**Material shown**.
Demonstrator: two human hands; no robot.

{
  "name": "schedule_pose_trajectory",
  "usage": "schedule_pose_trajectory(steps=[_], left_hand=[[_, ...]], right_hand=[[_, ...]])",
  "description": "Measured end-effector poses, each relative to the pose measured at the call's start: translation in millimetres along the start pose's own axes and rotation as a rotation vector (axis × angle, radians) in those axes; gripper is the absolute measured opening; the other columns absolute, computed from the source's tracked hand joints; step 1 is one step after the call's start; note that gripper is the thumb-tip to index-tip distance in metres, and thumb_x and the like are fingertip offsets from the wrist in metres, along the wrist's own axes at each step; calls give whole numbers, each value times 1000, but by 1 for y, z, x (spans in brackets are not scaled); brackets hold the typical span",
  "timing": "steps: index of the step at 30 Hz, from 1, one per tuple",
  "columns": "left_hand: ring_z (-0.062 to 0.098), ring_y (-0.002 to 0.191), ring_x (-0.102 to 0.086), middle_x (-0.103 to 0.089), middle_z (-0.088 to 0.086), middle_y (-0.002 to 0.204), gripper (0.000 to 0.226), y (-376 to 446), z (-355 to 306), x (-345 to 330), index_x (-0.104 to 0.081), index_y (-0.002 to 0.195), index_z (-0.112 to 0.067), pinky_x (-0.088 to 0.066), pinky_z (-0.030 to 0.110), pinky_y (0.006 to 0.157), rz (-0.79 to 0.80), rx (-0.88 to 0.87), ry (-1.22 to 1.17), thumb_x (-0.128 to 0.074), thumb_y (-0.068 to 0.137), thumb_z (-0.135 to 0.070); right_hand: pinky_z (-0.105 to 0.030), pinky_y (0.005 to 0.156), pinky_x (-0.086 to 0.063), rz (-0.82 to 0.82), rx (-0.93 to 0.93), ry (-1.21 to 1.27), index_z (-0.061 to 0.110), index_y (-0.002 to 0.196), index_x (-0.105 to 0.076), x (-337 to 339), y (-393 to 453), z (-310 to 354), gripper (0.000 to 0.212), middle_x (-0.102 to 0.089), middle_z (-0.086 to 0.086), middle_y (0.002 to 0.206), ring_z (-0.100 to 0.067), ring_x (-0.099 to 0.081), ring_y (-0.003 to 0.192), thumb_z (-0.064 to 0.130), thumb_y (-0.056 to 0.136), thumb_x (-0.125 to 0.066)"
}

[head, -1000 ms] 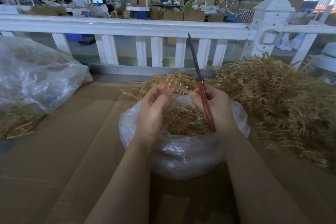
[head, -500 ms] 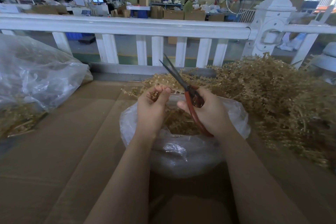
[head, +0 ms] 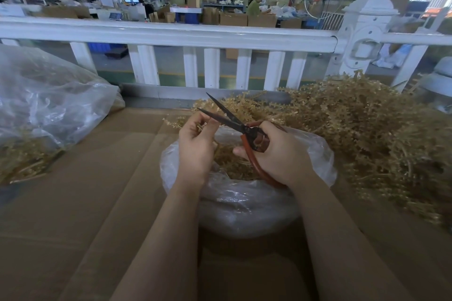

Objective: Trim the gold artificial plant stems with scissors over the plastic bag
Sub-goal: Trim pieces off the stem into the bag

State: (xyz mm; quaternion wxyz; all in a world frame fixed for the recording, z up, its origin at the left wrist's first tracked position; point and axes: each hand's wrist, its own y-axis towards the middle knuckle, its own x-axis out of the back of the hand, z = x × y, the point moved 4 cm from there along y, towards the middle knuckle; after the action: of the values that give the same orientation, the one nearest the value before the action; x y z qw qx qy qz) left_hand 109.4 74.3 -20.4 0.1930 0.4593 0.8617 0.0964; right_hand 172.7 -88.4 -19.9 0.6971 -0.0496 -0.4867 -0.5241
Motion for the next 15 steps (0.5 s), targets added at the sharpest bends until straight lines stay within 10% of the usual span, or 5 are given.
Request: schedule_pose_trajectory(steps=[7,15], left_hand=[[12,79,-60,-68,-4,81,15,0,-3,0,-73,80,-23,-49,24,71,17,16,-11,-59,86,-19],[22,85,-54,-61,10,87,23,0,-1,0,-59,91,8,-42,37,78,27,27,-29,-60,90,-15]], right_hand=[[-6,54,-30,-41,20,-34,48,98,-53,0,0,1,50,-59,29,76,19,-52,76,89,69,-56],[-9,55,-31,-63,21,-47,48,102,-59,1,-1,3,58,-59,30,73,16,-51,68,93,66,-51]])
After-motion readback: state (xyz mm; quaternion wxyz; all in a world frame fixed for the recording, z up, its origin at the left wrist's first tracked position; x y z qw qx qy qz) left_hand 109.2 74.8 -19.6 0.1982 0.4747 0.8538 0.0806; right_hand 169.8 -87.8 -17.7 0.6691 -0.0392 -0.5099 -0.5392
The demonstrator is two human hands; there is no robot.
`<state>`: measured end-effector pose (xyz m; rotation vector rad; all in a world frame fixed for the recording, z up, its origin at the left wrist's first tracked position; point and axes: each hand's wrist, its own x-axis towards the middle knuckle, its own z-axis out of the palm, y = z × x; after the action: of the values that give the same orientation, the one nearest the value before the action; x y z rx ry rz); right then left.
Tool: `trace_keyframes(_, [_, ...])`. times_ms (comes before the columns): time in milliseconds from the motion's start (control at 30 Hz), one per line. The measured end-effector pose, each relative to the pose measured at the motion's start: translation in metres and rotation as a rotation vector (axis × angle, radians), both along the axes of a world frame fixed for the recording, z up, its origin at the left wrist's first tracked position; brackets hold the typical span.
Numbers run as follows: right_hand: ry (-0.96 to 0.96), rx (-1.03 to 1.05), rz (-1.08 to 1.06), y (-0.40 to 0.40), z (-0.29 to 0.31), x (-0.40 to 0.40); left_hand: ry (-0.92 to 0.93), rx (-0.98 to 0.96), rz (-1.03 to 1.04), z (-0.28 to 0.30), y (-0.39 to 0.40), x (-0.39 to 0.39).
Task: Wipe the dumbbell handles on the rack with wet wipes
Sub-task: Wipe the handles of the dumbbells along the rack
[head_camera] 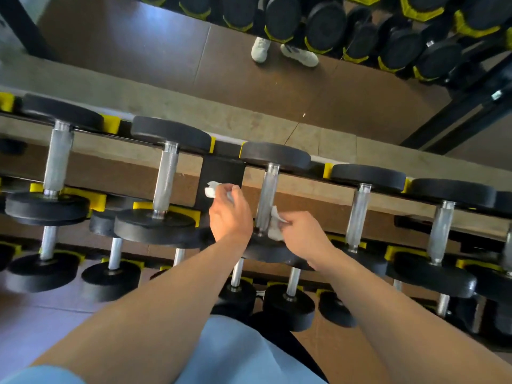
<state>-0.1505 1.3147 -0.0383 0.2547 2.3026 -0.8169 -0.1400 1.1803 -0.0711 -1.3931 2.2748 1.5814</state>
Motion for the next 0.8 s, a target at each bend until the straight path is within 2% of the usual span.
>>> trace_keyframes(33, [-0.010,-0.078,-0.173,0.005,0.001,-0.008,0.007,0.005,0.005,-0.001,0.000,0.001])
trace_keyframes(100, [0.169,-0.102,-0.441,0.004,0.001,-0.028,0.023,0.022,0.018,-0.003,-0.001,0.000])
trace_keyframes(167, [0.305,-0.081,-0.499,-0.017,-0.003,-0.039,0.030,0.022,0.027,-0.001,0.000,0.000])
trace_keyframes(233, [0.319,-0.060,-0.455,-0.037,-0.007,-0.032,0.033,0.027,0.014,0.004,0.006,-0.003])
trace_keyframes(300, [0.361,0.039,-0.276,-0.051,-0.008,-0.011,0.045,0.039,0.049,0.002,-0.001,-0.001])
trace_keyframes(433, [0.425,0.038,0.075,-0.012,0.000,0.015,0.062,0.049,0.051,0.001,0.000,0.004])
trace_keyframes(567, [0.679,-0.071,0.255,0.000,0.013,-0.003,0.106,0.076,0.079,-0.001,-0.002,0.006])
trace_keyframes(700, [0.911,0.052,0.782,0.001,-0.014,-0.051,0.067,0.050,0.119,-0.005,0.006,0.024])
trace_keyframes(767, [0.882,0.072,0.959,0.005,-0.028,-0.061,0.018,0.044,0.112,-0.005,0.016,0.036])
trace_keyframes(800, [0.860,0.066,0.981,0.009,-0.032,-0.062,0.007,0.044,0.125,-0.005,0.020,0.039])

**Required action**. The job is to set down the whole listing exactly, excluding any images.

**Answer for the task**.
Demonstrator: two human hands; no robot.

{
  "name": "schedule_pose_trajectory",
  "usage": "schedule_pose_trajectory(steps=[_], left_hand=[[_, ...]], right_hand=[[_, ...]])",
  "description": "Measured end-effector poses, each relative to the pose measured at the call's start: translation in millimetres along the start pose's own axes and rotation as a rotation vector (axis × angle, radians) in those axes; gripper is the absolute measured opening; the other columns absolute, computed from the source's tracked hand joints; step 1 is one step after the call's start; note that gripper is the thumb-tip to index-tip distance in metres, and thumb_x and the like are fingertip offsets from the wrist in metres, along the wrist's own axes at each step; calls give whole numbers, each value times 1000, but by 1 for y, z, x (spans in brackets are not scaled); brackets hold the typical span",
  "timing": "steps: index of the step at 30 Hz, from 1, one per tuple",
  "columns": "left_hand: ring_z (-0.062 to 0.098), ring_y (-0.002 to 0.191), ring_x (-0.102 to 0.086), middle_x (-0.103 to 0.089), middle_z (-0.088 to 0.086), middle_y (-0.002 to 0.204), gripper (0.000 to 0.226), y (-376 to 446), z (-355 to 306), x (-345 to 330), index_x (-0.104 to 0.081), index_y (-0.002 to 0.195), index_z (-0.112 to 0.067), pinky_x (-0.088 to 0.066), pinky_z (-0.030 to 0.110), pinky_y (0.006 to 0.157), rz (-0.79 to 0.80), rx (-0.88 to 0.87), ry (-1.22 to 1.17), thumb_x (-0.128 to 0.074), thumb_y (-0.068 to 0.137), thumb_z (-0.135 to 0.070); right_hand: pinky_z (-0.105 to 0.030), pinky_y (0.005 to 0.156), pinky_x (-0.086 to 0.063), rz (-0.82 to 0.82), rx (-0.93 to 0.93), ry (-1.21 to 1.27), index_z (-0.061 to 0.110), index_y (-0.002 to 0.196), index_x (-0.105 to 0.076), x (-337 to 339), y (-393 to 453), z (-310 to 354), gripper (0.000 to 0.212), middle_x (-0.102 to 0.089), middle_z (-0.086 to 0.086), middle_y (0.002 to 0.206), ring_z (-0.100 to 0.067), ring_x (-0.099 to 0.081), ring_y (-0.003 to 0.192), thumb_z (-0.064 to 0.130), thumb_y (-0.056 to 0.136), thumb_x (-0.125 to 0.066)"
}

[head, -1000 ms] 
[head, -500 ms] 
[head, +0 ms] 

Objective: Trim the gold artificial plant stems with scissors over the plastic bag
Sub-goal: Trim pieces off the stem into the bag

State: (xyz mm; quaternion wxyz; all in a world frame fixed for the recording, z up, its origin at the left wrist's first tracked position; point and axes: each hand's wrist, its own y-axis towards the middle knuckle, its own x-axis out of the back of the hand, z = x × y, the point moved 4 cm from there along y, towards the middle knuckle; after the action: of the values that give the same orientation, the one nearest the value before the action; x y z qw qx qy qz) left_hand 109.4 74.3 -20.4 0.1930 0.4593 0.8617 0.0964; right_hand 172.7 -88.4 -19.9 0.6971 -0.0496 -0.4867 -0.5241
Motion for the next 15 steps (0.5 s), targets added at the sharpest bends until straight lines stay within 10% of the usual span, or 5 are given.
Request: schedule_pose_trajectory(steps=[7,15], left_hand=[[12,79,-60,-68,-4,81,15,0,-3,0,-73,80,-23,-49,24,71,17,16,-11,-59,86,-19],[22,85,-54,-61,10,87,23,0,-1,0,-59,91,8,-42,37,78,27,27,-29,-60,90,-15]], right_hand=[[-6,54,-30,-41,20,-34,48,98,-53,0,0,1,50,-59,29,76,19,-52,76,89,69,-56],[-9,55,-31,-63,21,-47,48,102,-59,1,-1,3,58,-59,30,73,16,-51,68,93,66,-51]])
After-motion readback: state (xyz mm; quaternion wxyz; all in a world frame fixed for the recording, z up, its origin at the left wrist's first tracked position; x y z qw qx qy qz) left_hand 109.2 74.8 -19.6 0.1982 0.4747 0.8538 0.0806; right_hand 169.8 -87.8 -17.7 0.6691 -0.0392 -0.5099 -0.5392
The demonstrator is two human hands; there is no robot.
`<state>`: measured end-effector pose (xyz m; rotation vector rad; all in a world frame fixed for the recording, z up, its origin at the left wrist's first tracked position; point and axes: each hand's wrist, its own x-axis towards the middle knuckle, its own z-axis out of the palm, y = z × x; after the action: of the values that give the same orientation, the one nearest the value before the action; x y z rx ry rz); right then left.
Tool: `trace_keyframes(_, [_, ...])`. times_ms (comes before the columns): time in milliseconds from the motion's start (control at 30 Hz), one per line. The measured end-effector pose, each relative to the pose measured at the motion's start: translation in metres and rotation as a rotation vector (axis × angle, radians), both along the axes of a world frame fixed for the recording, z up, its origin at the left wrist's first tracked position; brackets hold the typical span.
Numbers run as follows: right_hand: ry (-0.96 to 0.96), rx (-1.03 to 1.05), rz (-1.08 to 1.06), y (-0.40 to 0.40), z (-0.29 to 0.31), x (-0.40 to 0.40); left_hand: ry (-0.92 to 0.93), rx (-0.98 to 0.96), rz (-1.03 to 1.04), z (-0.28 to 0.30), y (-0.39 to 0.40), x (-0.39 to 0.39).
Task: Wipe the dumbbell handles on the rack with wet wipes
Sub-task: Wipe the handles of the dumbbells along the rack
[head_camera] 
<state>-0.1505 1.3147 -0.0383 0.2547 2.3026 -0.8169 -0.1400 1.1803 -0.0711 -1.3931 2.2748 1.5814</state>
Motion for the next 0.8 s, a target at each bend until the straight path is within 2% of the usual span.
>>> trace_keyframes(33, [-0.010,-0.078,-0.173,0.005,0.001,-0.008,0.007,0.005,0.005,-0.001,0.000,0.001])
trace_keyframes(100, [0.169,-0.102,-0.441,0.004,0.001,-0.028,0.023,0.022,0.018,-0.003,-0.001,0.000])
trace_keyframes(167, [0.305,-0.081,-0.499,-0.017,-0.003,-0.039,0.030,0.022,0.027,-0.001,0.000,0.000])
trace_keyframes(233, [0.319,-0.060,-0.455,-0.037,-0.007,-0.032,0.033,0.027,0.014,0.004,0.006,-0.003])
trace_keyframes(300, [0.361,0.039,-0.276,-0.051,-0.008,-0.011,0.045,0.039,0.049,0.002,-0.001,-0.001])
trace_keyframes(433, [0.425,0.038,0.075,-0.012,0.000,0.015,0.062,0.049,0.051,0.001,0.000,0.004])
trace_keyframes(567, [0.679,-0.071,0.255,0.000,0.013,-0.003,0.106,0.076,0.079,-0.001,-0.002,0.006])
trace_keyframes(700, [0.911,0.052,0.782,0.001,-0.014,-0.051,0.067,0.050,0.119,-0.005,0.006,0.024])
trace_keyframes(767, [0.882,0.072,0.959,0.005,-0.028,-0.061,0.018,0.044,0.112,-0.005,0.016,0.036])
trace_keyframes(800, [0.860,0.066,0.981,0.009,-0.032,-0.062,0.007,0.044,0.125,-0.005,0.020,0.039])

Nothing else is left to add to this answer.